# To do
Please copy the listing that follows exactly, leaving out any pictures.

# Data segment

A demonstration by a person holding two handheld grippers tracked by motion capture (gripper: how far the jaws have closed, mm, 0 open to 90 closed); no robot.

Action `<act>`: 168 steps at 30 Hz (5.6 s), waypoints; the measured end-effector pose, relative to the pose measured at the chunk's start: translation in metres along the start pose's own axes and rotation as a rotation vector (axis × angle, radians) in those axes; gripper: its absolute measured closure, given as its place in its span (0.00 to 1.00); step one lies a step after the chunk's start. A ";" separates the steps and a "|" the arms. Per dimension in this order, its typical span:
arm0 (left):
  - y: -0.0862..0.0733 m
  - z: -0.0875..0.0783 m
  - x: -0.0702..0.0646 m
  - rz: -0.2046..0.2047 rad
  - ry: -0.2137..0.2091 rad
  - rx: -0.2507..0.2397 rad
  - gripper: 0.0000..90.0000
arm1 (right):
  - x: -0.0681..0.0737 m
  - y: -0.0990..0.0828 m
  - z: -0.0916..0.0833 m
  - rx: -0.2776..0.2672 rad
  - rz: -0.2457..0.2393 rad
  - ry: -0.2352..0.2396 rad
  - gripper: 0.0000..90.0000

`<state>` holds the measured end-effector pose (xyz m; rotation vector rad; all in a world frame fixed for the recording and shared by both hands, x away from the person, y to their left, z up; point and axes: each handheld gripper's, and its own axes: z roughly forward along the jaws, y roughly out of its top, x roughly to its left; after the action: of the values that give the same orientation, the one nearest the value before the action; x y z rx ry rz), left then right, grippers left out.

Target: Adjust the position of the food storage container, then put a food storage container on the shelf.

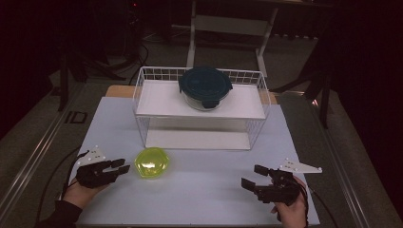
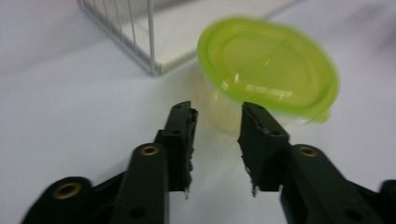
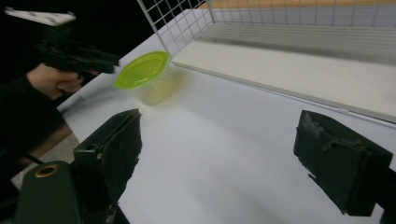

# Task output
A demonstration by a person holding two handheld grippers tracked by motion capture (gripper: how far the jaws have closed, mm, 0 open to 90 closed); no robot.

Action `<act>`: 168 steps at 30 Hz (5.6 s), waypoints; the measured end-effector pose, relative to the pose measured at the chunk's start: translation in metres along the start pose's own axes and rotation as a rotation vector (axis × angle, radians) in those axes; gripper: its absolute measured closure, given as its place in its span (0.00 to 1.00); step one lies a step after the chunk's start. A ";" separates the steps and a "|" the arms. Per dimension in this order, its typical span:
arm0 (left):
  - y: -0.0862..0.0733 m
  - z: -0.0875..0.0783 m
  - x: -0.0702..0.0646 m
  - rz: -0.2046..0.2047 rad
  - ry: -0.2137..0.2091 rad
  - rx: -0.2507..0.2397 rad
  - gripper: 0.0000..90.0000
arm1 (right):
  - x: -0.0681..0.0737 m
  - y: -0.0990..0.0828 m
  - z: -0.0916..0.0833 m
  - rx: -0.2776..0.2672 rad
  - rz: -0.2457..0.2393 rad
  - ry: -0.2352..0.2396 rad
  - gripper: 0.0000..90.0000

`<state>` holds the measured end-effector pose (xyz m; rotation vector rad; all in a world frame fixed for the recording and shared by both hands, x away from the person, y to their left, z up; point and axes: each handheld gripper's, and its own axes: z roughly forward along the jaws, y roughly out of its top, x roughly to its left; after the action: of the values that give the same orientation, the one nearest the value before the action; x y z rx ry rz), left then right, grippers left out.

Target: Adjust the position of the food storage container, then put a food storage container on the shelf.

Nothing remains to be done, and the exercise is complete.